■ **TASK GOAL**
Drop the pictures, then extract the listing word for word.

■ **DATA PROVIDED**
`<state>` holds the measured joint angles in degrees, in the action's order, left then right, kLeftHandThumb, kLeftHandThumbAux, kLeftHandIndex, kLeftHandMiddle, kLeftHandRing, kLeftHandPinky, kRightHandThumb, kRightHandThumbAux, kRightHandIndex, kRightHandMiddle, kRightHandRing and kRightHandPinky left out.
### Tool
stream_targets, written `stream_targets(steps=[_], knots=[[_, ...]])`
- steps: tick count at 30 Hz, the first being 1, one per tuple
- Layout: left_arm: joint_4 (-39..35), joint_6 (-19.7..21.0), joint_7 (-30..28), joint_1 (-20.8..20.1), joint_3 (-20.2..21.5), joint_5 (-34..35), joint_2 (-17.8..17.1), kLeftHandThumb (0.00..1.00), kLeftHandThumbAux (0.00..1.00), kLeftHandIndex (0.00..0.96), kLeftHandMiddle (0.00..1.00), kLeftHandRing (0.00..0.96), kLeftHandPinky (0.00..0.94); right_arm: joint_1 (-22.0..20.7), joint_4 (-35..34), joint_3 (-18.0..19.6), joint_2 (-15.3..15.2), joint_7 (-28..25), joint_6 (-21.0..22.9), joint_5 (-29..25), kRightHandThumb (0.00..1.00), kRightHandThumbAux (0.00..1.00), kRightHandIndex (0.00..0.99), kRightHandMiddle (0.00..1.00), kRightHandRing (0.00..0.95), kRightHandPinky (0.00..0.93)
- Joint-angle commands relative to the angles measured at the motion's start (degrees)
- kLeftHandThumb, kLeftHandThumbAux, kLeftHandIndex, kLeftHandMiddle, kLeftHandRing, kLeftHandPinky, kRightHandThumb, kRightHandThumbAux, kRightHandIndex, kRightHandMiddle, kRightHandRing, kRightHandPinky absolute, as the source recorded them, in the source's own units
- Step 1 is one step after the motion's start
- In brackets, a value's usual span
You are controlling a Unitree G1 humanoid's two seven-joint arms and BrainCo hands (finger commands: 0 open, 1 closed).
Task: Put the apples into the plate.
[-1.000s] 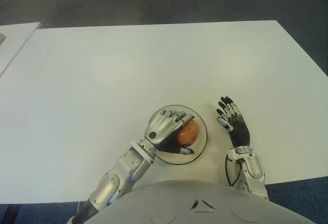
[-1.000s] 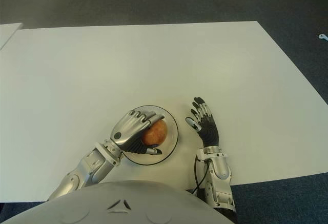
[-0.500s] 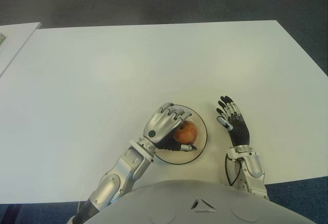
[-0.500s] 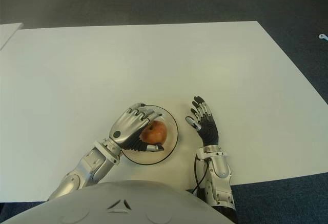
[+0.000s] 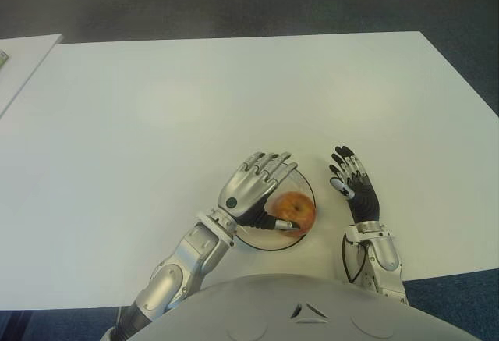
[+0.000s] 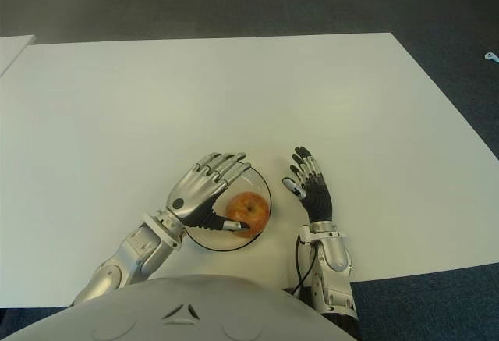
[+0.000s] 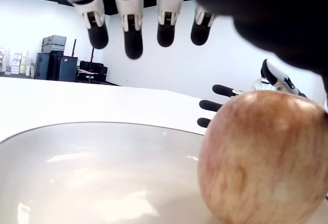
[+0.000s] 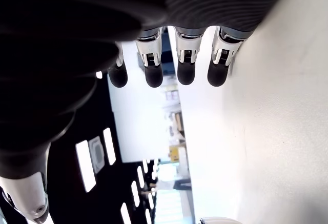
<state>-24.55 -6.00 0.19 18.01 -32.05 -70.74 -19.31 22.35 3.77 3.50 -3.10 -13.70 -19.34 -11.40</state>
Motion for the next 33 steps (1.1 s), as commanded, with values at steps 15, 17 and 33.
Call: stream_targets(steps=[15, 17, 33], knots=[[-1.1, 3.5, 1.5, 2.4, 1.4, -0.6, 1.5, 0.19, 0.314, 0.0, 0.0, 0.0, 0.0, 2.2, 1.6, -0.1, 0.2, 0.3, 3.3, 0.0, 0.137, 0.63, 0.005, 0.0, 0.0, 0.0], [-1.4, 5.3, 4.2, 4.0, 2.8, 2.4, 4.4, 0.193, 0.324, 0.0, 0.0, 0.0, 0.01, 2.4, 1.4, -0.3, 0.0, 0.1, 3.4, 0.1, 0.137, 0.63, 0.005, 0.0, 0.0, 0.0], [1.5, -3.7, 15.6, 13.5, 20.8, 53.0, 22.7, 0.132, 0.435, 0.221, 0.116, 0.098, 0.172, 3.6, -1.0, -0.2, 0.3, 0.0, 4.8, -1.4, 0.138, 0.626, 0.0, 0.0, 0.0, 0.0]])
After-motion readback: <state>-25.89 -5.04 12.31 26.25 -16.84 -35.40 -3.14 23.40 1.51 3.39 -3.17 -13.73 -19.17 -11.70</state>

■ **ANSWER BOX**
`<state>` holds the measured joint angles in degrees, in the action's order, left then right, kLeftHandThumb, kLeftHandThumbAux, kLeftHandIndex, kLeftHandMiddle, kLeftHandRing, kLeftHandPinky, kRightHandThumb, kRightHandThumbAux, kRightHandIndex, kRightHandMiddle, kRightHandRing and kRightHandPinky left out.
### Tool
stream_targets, written `stream_targets(steps=[_], knots=[[_, ...]])`
- steps: tick count at 30 Hz, the first being 1, one per tuple
- Layout: left_arm: joint_4 (-39..35), joint_6 (-19.7..21.0), joint_7 (-30..28), joint_1 (-20.8..20.1), joint_3 (-20.2..21.5), joint_5 (-34..35), joint_2 (-17.8..17.1), kLeftHandThumb (0.00..1.00), kLeftHandThumbAux (0.00..1.00), kLeftHandIndex (0.00..0.96), kLeftHandMiddle (0.00..1.00), kLeftHandRing (0.00..0.96), kLeftHandPinky (0.00..0.94); right_arm: joint_1 (-22.0..20.7), joint_4 (-35..34), joint_3 (-18.0..19.6), joint_2 (-15.3..15.2), joint_7 (-28..25), joint_6 (-21.0..22.9), joint_5 (-29..25), kRightHandThumb (0.00..1.00), kRightHandThumbAux (0.00..1.00), kRightHandIndex (0.00..0.99), kRightHandMiddle (0.00..1.00), kRightHandRing (0.00..0.95), kRightHandPinky (0.00..0.93)
- Joint-angle commands relative to the angles measured at the motion's start (degrees)
- kLeftHandThumb, kLeftHandThumbAux, kLeftHandIndex, kLeftHandMiddle, kLeftHandRing, kLeftHandPinky, kRightHandThumb, kRightHandThumbAux, kRightHandIndex, kRightHandMiddle, kRightHandRing, kRightHandPinky absolute, as the source recorded them, in the source's own units
- Step 1 is one step after the motion's start
- In brackets, a value's usual span
You are controlling a Unitree G1 humanoid's two seven-joint arms and BrainCo hands (finger commands: 0 open, 1 closed).
Task: Put the apples into the plate.
[-1.000s] 
[-1.000s] 
[-0.500s] 
[-0.500s] 
[+0.000s] 
[+0.000s] 
[+0.000s] 
[+0.000s] 
<state>-24.55 -6.00 0.19 18.01 -32.05 -70.74 -19.31 22.35 3.77 3.50 -3.10 -13.70 -19.34 -11.40</state>
Motion for the next 33 steps (1.1 s), as commanded, with values at steps 15, 17 and 33.
Call: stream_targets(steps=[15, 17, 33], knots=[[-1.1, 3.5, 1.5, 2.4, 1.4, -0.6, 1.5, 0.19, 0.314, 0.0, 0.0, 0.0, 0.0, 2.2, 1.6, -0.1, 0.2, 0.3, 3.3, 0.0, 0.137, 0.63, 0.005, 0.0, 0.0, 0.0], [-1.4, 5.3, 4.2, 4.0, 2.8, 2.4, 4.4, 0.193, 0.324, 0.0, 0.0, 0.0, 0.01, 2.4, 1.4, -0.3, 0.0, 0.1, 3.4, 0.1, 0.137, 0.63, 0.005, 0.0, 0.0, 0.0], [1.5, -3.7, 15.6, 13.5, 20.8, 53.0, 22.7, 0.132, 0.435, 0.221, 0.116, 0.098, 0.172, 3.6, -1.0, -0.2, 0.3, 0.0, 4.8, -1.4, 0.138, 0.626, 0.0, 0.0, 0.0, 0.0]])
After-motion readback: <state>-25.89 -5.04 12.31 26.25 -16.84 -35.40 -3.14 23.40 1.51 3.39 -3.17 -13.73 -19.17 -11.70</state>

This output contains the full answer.